Task description
Look through the material below. Return exactly the lines from the one with "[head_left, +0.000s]" through the one with "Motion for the", both included.

Data excerpt
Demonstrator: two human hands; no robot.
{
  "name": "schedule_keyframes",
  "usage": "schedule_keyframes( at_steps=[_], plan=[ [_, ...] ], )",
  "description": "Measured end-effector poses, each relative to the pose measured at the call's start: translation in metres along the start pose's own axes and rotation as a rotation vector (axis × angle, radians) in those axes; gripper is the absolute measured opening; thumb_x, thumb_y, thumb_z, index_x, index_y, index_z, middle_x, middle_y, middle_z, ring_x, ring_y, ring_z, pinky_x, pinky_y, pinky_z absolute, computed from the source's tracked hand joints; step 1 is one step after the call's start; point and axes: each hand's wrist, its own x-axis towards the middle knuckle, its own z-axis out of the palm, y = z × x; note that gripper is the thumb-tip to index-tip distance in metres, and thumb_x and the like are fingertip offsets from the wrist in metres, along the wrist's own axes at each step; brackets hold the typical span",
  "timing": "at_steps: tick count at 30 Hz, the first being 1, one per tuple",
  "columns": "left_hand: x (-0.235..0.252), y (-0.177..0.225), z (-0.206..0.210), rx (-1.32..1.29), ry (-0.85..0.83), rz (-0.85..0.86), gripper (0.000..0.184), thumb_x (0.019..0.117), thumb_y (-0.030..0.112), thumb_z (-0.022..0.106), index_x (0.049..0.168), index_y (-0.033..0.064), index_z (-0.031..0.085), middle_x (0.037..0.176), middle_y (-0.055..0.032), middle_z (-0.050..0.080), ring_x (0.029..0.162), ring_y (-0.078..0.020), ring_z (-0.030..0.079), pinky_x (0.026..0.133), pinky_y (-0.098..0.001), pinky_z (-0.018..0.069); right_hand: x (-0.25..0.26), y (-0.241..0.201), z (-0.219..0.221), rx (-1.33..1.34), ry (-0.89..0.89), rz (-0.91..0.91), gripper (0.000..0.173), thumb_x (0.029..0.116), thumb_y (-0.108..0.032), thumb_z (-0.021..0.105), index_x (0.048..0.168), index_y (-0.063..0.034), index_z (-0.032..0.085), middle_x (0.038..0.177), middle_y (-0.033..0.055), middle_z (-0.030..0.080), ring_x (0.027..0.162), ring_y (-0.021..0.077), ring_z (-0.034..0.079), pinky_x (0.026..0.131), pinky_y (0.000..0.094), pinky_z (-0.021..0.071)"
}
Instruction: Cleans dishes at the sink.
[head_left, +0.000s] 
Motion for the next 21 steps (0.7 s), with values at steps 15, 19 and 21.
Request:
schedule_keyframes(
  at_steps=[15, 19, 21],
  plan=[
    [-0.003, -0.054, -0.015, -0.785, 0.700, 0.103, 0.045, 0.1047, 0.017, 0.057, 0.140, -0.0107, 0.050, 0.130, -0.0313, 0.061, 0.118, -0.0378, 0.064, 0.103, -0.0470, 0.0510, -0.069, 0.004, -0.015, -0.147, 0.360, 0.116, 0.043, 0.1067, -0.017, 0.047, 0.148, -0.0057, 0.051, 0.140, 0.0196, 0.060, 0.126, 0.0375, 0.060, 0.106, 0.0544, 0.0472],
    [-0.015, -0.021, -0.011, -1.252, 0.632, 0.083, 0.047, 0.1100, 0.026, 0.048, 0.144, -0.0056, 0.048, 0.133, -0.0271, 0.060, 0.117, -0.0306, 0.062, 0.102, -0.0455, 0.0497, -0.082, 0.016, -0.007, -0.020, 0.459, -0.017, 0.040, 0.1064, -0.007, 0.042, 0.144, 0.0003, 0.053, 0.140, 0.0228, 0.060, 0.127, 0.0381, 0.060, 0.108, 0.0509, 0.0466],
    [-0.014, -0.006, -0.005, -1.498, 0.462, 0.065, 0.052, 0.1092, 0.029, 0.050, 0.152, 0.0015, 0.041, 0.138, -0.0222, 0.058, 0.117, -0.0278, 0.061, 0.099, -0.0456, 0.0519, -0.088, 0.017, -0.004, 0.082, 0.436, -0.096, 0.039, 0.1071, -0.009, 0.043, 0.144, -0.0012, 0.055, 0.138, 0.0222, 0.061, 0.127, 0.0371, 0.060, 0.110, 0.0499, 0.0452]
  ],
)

Exercise output
[head_left, +0.000s] 
Motion for the next 21 steps (0.7 s), with values at steps 15, 19 and 21.

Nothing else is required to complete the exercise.